■ Task details:
Look for the string "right" in the material below. Copy every line where you find it.

■ Provided data:

^^^^

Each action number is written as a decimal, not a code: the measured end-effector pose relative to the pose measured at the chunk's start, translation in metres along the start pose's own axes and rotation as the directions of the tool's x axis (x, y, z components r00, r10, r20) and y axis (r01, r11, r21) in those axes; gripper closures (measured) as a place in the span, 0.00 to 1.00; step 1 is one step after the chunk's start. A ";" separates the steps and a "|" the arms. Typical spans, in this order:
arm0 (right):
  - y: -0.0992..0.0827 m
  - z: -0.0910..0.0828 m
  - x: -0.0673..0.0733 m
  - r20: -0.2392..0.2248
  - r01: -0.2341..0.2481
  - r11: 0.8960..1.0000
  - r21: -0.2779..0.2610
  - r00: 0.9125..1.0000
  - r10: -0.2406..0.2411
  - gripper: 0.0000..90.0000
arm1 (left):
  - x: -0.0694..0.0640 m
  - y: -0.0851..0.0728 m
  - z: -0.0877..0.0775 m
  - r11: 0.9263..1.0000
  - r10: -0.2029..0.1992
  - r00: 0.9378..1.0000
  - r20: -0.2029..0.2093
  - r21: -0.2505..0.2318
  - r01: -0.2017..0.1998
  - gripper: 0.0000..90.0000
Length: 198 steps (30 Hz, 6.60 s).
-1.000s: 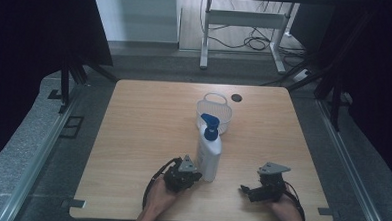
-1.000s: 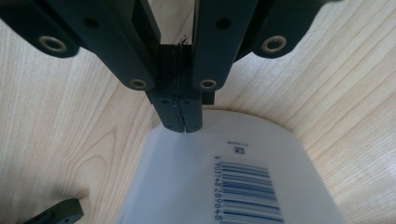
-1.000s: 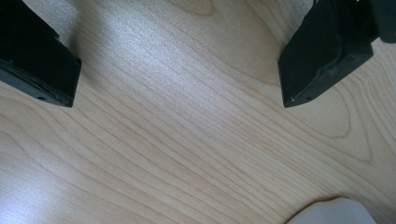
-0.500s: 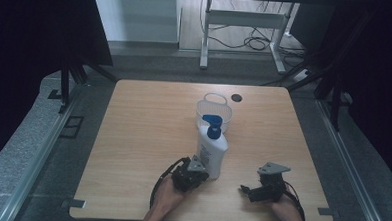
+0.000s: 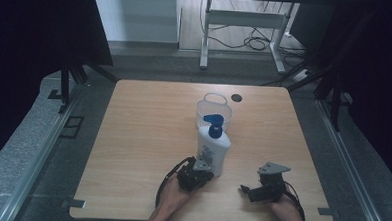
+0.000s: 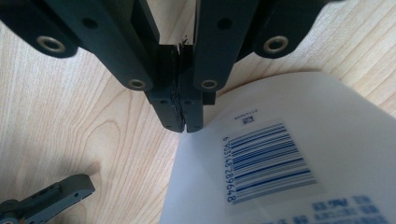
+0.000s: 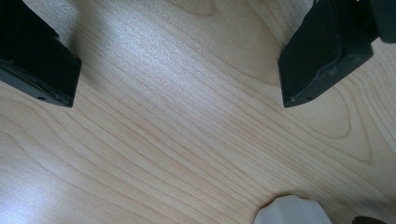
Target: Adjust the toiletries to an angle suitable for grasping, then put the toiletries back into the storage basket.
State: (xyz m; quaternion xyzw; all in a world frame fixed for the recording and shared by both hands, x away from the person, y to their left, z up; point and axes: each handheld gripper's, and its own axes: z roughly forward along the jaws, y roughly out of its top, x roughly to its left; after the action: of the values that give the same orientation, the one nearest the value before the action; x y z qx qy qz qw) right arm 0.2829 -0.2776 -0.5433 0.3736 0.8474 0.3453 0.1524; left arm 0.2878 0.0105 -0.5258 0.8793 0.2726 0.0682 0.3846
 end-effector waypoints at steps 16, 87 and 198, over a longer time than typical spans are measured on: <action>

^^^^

■ Response below:
arm0 (right):
State: (xyz m; quaternion xyzw; all in a world frame fixed for the recording and shared by both hands, x away from the person, y to their left, z up; point and axes: each handheld gripper's, and its own axes: z roughly forward along the jaws, y roughly out of its top, x roughly to its left; after the action: of the values that give the same orientation, the one nearest the value before the action; x y z qx qy qz qw) right arm 0.2829 -0.2776 -0.5433 0.3736 0.8474 0.3453 0.1524; left arm 0.2878 0.0105 -0.5258 0.8793 0.2726 0.0682 0.3846

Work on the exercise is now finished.